[PROBLEM TO WORK ON]:
Each entry must appear again exactly as it does in the source.

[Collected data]
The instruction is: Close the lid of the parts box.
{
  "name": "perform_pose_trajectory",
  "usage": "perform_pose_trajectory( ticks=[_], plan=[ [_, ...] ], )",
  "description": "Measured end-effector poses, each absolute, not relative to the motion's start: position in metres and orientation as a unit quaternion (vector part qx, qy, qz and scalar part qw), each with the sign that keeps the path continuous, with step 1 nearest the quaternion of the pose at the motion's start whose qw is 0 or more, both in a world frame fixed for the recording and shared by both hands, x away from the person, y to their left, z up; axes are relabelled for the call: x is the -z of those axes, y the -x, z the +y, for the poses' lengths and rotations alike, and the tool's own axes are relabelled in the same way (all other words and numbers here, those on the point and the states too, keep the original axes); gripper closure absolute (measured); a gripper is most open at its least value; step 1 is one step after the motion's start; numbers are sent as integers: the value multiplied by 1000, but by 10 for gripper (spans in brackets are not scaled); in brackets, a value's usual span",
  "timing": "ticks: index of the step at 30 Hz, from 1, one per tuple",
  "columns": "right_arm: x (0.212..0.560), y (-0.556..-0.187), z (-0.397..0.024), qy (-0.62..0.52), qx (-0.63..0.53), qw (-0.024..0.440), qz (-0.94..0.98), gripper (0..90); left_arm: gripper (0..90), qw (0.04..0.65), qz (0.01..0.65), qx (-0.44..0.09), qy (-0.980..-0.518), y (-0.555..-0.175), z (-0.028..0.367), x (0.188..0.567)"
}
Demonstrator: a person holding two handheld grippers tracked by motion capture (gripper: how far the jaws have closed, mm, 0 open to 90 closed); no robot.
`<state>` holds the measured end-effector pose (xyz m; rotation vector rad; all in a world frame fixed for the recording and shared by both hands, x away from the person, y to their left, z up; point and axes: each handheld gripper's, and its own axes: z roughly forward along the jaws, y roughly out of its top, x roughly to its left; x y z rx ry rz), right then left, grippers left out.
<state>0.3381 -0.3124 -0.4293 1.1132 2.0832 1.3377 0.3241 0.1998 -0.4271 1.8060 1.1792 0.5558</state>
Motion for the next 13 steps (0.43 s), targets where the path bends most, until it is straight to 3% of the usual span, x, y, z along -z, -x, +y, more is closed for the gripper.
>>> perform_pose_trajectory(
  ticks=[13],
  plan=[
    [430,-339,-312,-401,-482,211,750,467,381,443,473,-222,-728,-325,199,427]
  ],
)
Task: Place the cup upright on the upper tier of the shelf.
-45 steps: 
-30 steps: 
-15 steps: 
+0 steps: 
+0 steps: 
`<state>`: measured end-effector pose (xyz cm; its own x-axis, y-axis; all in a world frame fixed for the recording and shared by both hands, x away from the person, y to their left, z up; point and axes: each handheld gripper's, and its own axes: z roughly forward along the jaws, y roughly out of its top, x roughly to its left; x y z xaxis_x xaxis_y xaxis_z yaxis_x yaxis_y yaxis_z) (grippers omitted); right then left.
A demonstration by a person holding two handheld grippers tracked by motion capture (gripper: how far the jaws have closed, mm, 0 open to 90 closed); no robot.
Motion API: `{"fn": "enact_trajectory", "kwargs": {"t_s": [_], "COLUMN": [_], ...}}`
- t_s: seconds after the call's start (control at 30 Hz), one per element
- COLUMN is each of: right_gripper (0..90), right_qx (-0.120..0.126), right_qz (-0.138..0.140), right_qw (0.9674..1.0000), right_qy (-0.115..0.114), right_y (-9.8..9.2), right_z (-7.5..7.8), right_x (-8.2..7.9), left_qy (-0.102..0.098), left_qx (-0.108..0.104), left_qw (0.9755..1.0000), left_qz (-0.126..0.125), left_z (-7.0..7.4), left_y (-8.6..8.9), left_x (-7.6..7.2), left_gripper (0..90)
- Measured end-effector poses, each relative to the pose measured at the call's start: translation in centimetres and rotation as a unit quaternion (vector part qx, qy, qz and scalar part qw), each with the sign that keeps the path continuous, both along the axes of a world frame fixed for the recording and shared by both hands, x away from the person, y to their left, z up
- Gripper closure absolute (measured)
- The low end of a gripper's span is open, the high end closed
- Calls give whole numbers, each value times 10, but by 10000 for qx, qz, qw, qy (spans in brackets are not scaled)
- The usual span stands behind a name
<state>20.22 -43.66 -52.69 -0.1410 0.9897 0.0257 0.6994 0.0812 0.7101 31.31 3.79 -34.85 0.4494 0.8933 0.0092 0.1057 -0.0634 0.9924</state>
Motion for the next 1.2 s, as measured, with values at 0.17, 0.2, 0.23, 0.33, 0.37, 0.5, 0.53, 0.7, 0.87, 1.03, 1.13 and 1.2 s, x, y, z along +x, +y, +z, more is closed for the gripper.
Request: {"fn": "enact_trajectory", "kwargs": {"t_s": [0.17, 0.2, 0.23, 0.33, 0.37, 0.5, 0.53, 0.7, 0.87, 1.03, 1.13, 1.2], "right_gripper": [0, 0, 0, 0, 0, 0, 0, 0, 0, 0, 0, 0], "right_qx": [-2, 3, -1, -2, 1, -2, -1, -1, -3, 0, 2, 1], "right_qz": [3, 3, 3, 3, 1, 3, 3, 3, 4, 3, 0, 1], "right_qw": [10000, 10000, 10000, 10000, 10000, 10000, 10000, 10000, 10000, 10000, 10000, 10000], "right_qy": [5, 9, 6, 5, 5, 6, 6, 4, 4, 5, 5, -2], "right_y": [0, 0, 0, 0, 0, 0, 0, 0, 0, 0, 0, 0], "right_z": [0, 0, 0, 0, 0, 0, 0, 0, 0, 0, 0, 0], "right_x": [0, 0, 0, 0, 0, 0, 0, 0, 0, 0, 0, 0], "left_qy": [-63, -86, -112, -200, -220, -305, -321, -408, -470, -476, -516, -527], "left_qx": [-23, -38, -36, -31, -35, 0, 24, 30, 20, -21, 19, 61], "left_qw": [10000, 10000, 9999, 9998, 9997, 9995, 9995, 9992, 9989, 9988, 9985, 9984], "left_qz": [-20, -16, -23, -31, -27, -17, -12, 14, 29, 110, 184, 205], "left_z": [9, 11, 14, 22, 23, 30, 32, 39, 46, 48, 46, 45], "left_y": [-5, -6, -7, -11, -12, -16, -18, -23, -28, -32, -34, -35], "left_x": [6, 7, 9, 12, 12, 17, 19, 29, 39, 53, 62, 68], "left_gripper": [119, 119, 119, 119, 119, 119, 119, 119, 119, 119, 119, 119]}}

[RESULT OF THIS EXERCISE]:
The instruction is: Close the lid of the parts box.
{
  "name": "perform_pose_trajectory",
  "usage": "perform_pose_trajectory( ticks=[_], plan=[ [_, ...] ], )",
  "description": "Measured end-effector poses, each absolute, not relative to the motion's start: position in metres and orientation as a unit quaternion (vector part qx, qy, qz and scalar part qw), each with the sign that keeps the path continuous, with step 1 nearest the quaternion of the pose at the motion's start whose qw is 0 or more, both in a world frame fixed for the recording and shared by both hands, x away from the person, y to their left, z up; axes are relabelled for the call: x is the -z of those axes, y the -x, z the +y, for the poses' lengths and rotations alike, and the tool's own axes are relabelled in the same way (all other words and numbers here, those on the point and the states too, keep the original axes); gripper closure absolute (measured); a gripper is most open at its least value; step 1 is one step after the motion's start; numbers are sent as integers: the value multiplied by 1000, but by 10 for gripper (spans in brackets are not scaled); in brackets, a value's usual span",
  "timing": "ticks: index of the step at 30 Hz, from 1, one per tuple",
  "columns": "right_arm: x (0.212..0.560), y (-0.556..-0.187), z (-0.397..0.024), qy (-0.62..0.52), qx (-0.63..0.53), qw (-0.024..0.440), qz (-0.94..0.98), gripper (0..90); left_arm: gripper (0..90), qw (0.04..0.65), qz (0.01..0.65), qx (-0.44..0.09), qy (-0.980..-0.518), y (-0.555..-0.175), z (-0.028..0.367), x (0.188..0.567)"
}
Demonstrator: a person holding two handheld grippers tracked by motion capture (gripper: how far the jaws have closed, mm, 0 open to 90 closed); no robot.
`<state>` holds the measured end-effector pose (xyz m; rotation vector rad; all in a world frame fixed for the recording and shared by both hands, x away from the person, y to their left, z up; point and axes: each handheld gripper's, and its own axes: z roughly forward along the jaws, y roughly out of its top, x roughly to its left; x y z rx ry rz), right then left, grippers left out.
<state>0.3381 -0.3124 -0.4293 1.1132 2.0832 1.3377 0.3241 0.1998 -0.4271 1.8060 1.1792 0.5558</state>
Motion for the next 13 steps (0.43 s), targets where the path bends most, until it is straight to 3% of the usual span, x, y, z along -z, -x, +y, more is closed for the gripper.
>>> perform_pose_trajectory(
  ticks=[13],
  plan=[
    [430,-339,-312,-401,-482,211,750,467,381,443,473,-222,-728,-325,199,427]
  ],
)
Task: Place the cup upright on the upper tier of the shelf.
-45 steps: 
-30 steps: 
-15 steps: 
+0 steps: 
+0 steps: 
`<state>`: measured end-effector pose (xyz cm; its own x-axis, y-axis; all in a world frame fixed for the recording and shared by both hands, x away from the person, y to their left, z up; point and axes: each handheld gripper's, and its own axes: z roughly forward along the jaws, y roughly out of its top, x roughly to its left; x y z xaxis_x xaxis_y xaxis_z yaxis_x yaxis_y yaxis_z) (grippers omitted); right then left.
A demonstration by a person holding two handheld grippers tracked by motion capture (gripper: how far the jaws have closed, mm, 0 open to 90 closed); no robot.
Motion API: `{"fn": "enact_trajectory", "kwargs": {"t_s": [_], "COLUMN": [_], ...}}`
- t_s: seconds after the call's start (control at 30 Hz), one per element
- COLUMN is each of: right_gripper (0..90), right_qx (-0.120..0.126), right_qz (-0.138..0.140), right_qw (0.9674..1.0000), right_qy (-0.115..0.114), right_y (-9.8..9.2), right_z (-7.5..7.8), right_x (-8.2..7.9), left_qy (-0.102..0.098), left_qx (-0.108..0.104), left_qw (0.9755..1.0000), left_qz (-0.126..0.125), left_z (-7.0..7.4), left_y (-8.6..8.9), left_x (-7.6..7.2), left_gripper (0..90)
- Measured end-effector poses, each relative to the pose measured at the call's start: translation in centimetres and rotation as a unit quaternion (vector part qx, qy, qz and scalar part qw), each with the sign that keeps the path continuous, both along the axes of a world frame fixed for the recording and shared by both hands, x away from the person, y to their left, z up
- Gripper closure absolute (measured)
- The low end of a gripper's span is open, the high end closed
- Calls give whole numbers, each value times 10, but by 10000 for qx, qz, qw, qy (spans in brackets are not scaled)
- The usual span stands behind a name
<state>20.22 -43.66 -52.69 -0.1410 0.9897 0.0257 0.6994 0.0812 0.7101 31.31 3.79 -34.85 0.4494 0.8933 0.0092 0.1057 -0.0634 0.9924</state>
Motion for the next 1.2 s, as measured, with values at 0.17, 0.2, 0.23, 0.33, 0.37, 0.5, 0.53, 0.7, 0.87, 1.03, 1.13 and 1.2 s, x, y, z along +x, +y, +z, more is closed for the gripper.
Request: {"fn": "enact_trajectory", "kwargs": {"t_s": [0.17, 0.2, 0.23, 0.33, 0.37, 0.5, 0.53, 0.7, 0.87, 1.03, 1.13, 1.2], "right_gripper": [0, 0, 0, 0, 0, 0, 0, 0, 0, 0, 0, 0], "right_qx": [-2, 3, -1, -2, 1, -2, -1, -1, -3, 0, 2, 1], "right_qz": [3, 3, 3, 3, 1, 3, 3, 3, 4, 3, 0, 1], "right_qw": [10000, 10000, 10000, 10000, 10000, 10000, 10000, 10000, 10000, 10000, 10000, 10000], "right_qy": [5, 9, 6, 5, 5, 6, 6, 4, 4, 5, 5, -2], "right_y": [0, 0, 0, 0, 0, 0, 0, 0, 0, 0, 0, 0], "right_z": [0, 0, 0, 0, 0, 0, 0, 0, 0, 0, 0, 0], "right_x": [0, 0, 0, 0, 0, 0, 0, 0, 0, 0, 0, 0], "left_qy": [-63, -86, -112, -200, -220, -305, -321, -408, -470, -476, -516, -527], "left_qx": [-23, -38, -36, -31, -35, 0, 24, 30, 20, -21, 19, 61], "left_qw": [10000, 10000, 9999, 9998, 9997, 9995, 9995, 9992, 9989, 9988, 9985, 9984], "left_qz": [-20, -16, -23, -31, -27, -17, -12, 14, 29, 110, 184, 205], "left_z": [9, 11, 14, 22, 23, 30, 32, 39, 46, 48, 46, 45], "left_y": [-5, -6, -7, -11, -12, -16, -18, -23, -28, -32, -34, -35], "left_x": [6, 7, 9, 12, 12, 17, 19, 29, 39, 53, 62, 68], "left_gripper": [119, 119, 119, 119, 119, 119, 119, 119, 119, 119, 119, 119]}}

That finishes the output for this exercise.